A judge Tuesday dismissed motions by the District Attorney General of the District of Columbia to name Mark Zuckerberg, Meta’s chief executive, as a defendant in a privacy lawsuit.
DC Superior Court Judge Maurice A. Ross said at a hearing that Washington Attorney General Karl Racine had waited too long to try to modify their lawsuit to name Mr. wanted to hold personally responsible.
“The problem I have with this is you’re waiting three years,” Judge Ross said, referring to Mr Zuckerberg’s addition to the case first brought in 2018. “What value does it bring to name it? There is no more relief for the consumers of the District.”
Judge Ross also opposed a demand from Mr. Racine to impeach Mr. Zuckerberg from the trial.

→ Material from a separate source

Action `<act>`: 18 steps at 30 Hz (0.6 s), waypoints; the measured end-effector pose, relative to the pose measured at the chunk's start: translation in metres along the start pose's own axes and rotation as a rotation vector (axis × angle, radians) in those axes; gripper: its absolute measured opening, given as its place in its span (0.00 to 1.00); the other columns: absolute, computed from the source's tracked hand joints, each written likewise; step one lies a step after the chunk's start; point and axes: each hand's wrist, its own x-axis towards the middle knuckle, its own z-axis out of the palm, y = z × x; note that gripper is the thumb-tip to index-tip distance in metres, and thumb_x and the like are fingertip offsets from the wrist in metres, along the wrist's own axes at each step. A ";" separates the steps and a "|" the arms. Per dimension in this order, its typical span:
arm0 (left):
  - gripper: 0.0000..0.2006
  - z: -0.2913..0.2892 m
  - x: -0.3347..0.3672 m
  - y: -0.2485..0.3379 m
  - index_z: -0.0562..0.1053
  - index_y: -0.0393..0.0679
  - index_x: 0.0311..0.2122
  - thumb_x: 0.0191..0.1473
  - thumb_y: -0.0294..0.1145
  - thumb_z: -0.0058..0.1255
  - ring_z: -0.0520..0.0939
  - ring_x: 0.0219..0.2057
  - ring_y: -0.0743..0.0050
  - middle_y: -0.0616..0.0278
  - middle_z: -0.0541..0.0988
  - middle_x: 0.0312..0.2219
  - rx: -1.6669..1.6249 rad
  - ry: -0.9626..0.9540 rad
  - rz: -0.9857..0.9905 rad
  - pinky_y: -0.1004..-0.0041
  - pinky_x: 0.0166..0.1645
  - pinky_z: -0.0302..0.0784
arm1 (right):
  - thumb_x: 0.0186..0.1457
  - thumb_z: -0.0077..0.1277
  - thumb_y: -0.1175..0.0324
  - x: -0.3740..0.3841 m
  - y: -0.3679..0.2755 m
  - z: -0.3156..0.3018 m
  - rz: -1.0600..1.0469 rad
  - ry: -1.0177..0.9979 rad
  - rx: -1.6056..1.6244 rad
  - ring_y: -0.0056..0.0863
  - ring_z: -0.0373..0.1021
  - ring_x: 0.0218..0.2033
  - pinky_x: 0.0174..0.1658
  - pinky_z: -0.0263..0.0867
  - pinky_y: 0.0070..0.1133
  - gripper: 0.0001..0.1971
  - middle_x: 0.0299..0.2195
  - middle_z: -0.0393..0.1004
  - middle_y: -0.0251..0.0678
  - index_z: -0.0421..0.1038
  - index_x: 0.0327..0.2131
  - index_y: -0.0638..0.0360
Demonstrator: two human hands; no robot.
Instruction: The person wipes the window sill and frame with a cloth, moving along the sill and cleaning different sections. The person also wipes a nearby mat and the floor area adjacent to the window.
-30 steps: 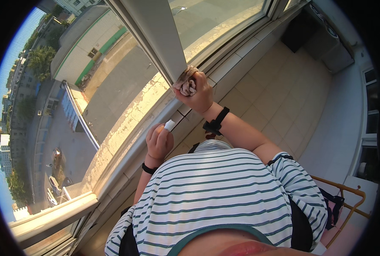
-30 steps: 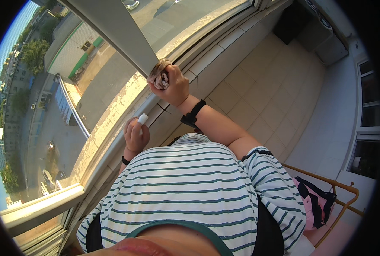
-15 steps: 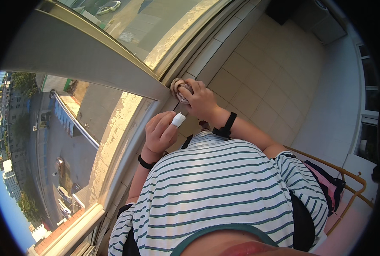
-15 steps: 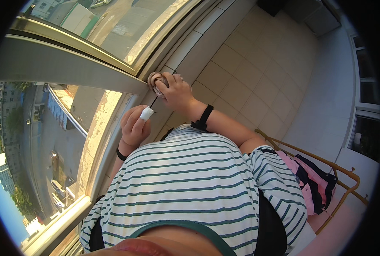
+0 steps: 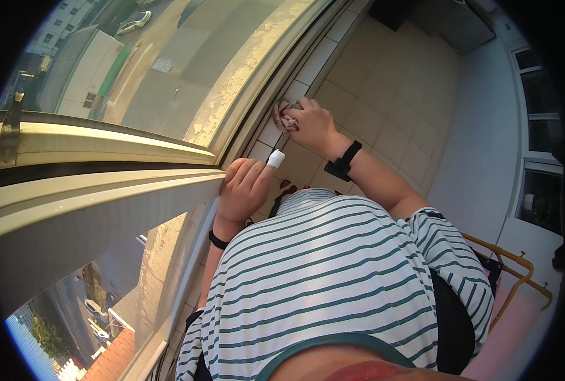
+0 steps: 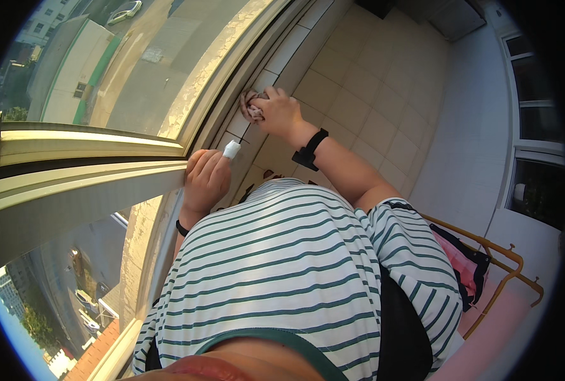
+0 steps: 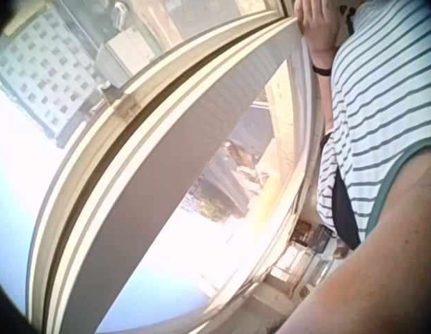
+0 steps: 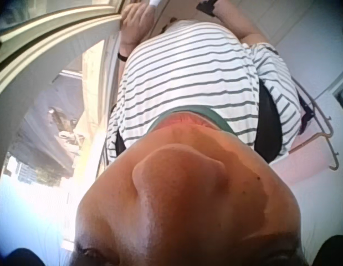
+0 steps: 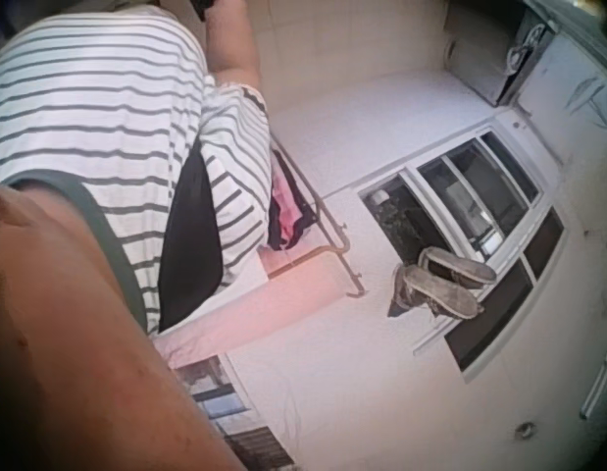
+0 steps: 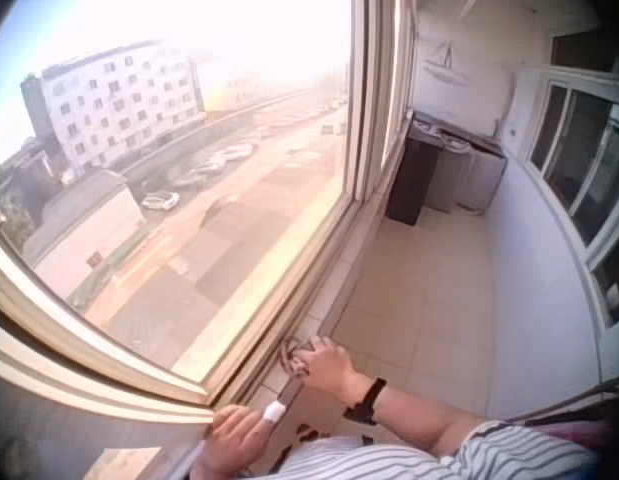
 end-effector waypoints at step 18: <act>0.14 0.034 -0.001 0.049 0.76 0.37 0.44 0.49 0.21 0.56 0.81 0.38 0.53 0.55 0.79 0.36 0.332 0.247 -0.523 0.58 0.45 0.78 | 0.53 0.60 0.56 0.039 -0.081 -0.008 -1.100 -0.260 0.357 0.36 0.79 0.31 0.29 0.75 0.28 0.29 0.36 0.77 0.38 0.73 0.57 0.57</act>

Mr. Racine’s complaint against Facebook was filed in the Superior Court of the District of Columbia in December 2018. The lawsuit accuses Facebook of misleading consumers about privacy on the platform by allowing Cambridge Analytica, a political consultancy, to obtain sensitive data from more than 87 million users, including more than half of the district’s residents.
Mr. Racine attempted to add Mr. Zuckerberg as a defendant in October and said he wanted to send a message to all company leaders that they could be responsible for harming consumers. Mr. Zuckerberg, by being named in the lawsuit, could have been exposed to financial and other sanctions.
Facebook is at the center of multiple legal battles with regulators. It is the target of antitrust and consumer protection lawsuits by the Federal Trade Commission and several prosecutors.
The office of Meta and Mr. Racine declined to comment.